Из вахты вышли двое заспанных дежурных, подскочил лекарь, немощных поволокли в зону. Сергей поднялся, сделал несколько неуверенных шагов. Ноги щипало, они затекли от долгого сидения и холода. Своим ходом прошел через вахту, нарядчик принялся перекликать новеньких по фамилиям, матерился, отталкивая одного за другим в сторону, наконец, сверил со списком и повел в барак.

Распахнулась утепленная дверь, обитая поверх сена мешковиной. Подтаявший лед по краям двери посыпался вниз, от порога в темный барак повалил морозный туман, кто-то на нарах отвел душу трехэтажным матом. Торопливо протиснулись — и сразу к теплой печке с трубой, там едва горели последние головешки. Туркмены окружили печь, совали к железу руки, снимали папахи. Сергей рас-шуровал золу, положил пяток поленьев, приготовленных к утру. В трубе загудело, бока бочки малиново засветились.

Слева от входа трехэтажные нары были свободны. Ни тюфяков, ни подушек. Но и голые доски в теплом и смрадном помещении после холодного кузова показались пушистым ложем. Сергей постелил полушубок, под голову тюфячок с одеждой и лег в валенках, а через минуту снял и валенки, чтобы сделать из них подобие подушки. В следующие пять минут он уже спал. Ни возбужденный говор туркменов, ни беспокойные движения соседей по нарам не могли разбудить его после утомительной дороги, за время которой все его тело, казалось, пропиталось холодом. И во сне он дрожал и сжимался калачиком. Но не просыпался.

В шесть утра, когда еще стояла глубокая ночь, в лагере раздались резкие удары железа о рельсу. Звуки не сразу доходили до сознания спавших. Сергей вскинулся, сел и никак не мог понять — где он и что с ним. Вокруг, молча, суетились тени, светились под крышей лампочки, печки гудели, распространяя тепло. Возле каждой плотно стояли или сидели на корточках молчаливые люди. Кто сушил над самым железом портянки, носки, кто-то блаженно охал от жары, хлопала дверь и тогда видно было как ползет в помещение морозный туман. По скорости этого потока определяли насколько холодно на дворе.
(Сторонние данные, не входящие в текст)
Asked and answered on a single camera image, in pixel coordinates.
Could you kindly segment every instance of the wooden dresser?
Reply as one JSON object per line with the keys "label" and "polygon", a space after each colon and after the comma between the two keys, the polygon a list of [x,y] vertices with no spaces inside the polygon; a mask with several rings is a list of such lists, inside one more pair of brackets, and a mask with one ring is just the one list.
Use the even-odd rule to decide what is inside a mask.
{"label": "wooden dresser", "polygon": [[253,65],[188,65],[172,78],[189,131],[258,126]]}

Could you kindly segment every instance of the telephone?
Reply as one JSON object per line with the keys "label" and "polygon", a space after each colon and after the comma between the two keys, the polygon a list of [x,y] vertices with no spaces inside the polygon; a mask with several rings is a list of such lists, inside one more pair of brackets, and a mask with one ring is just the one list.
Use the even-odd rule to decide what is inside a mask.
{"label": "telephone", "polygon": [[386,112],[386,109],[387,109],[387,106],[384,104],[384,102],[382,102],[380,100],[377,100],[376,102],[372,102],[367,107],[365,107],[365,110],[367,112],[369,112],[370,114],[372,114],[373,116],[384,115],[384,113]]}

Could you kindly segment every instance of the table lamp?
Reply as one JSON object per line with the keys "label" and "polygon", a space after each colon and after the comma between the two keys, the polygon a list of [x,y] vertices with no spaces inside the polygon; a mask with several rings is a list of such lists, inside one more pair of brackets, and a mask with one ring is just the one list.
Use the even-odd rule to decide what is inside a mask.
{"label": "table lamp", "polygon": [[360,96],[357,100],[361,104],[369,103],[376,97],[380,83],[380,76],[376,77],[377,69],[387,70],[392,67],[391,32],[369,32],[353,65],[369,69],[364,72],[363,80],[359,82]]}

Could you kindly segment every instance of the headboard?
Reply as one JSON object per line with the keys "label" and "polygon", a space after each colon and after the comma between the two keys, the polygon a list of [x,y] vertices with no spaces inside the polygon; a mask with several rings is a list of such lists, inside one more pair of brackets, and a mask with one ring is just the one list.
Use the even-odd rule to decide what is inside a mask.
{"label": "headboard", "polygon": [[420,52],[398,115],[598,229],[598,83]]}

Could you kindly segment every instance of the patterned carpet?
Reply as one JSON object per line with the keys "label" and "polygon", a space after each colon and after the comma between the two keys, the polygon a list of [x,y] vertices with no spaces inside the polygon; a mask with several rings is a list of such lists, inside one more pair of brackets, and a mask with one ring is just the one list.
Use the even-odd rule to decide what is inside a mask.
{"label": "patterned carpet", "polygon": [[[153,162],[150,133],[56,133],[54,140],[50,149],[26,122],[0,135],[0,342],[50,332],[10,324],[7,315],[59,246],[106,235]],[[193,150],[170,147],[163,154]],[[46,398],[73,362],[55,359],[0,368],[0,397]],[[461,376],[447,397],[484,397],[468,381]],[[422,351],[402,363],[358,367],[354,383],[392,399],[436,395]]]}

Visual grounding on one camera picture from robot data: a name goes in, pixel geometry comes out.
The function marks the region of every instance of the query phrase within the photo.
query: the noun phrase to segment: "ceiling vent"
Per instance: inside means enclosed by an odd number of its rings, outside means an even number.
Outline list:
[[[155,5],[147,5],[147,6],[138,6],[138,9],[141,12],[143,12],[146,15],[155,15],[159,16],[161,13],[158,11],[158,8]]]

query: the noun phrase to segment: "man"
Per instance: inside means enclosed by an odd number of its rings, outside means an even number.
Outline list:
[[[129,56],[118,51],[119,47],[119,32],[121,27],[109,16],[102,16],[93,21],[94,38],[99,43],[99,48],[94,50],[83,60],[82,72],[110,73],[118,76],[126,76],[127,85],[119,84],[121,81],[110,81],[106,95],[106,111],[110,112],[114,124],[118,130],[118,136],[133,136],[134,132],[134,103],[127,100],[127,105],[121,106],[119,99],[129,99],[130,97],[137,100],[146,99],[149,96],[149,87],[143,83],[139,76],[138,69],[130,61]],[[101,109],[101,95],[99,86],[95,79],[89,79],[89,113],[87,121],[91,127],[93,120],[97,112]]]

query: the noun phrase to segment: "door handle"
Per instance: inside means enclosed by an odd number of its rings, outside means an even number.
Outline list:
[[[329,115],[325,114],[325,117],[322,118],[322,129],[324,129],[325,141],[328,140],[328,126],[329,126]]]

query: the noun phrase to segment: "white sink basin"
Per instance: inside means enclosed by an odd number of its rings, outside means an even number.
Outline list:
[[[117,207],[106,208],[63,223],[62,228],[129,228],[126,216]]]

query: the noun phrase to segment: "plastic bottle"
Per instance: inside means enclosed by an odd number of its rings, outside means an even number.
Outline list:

Ругались, молча оттесняли друг друга от печки, на нарах постанывали, шевелились те, кто не мог подняться. А у вахты, через небольшие интервалы, продолжали бить молотком по рельсе, каждый резкий звук заставлял вздрагивать. Полчаса на сборы, полчаса на завтрак — и всем построиться около вахты.

Вновь прибывших на работу не вызвали. После семи, когда в бараке остались только больные, туркменов и Сергея повели в столовую, за пять минут они проглотили перловку с запахом соленой рыбы. Триста граммов хлеба запили теплой подслащенной водой.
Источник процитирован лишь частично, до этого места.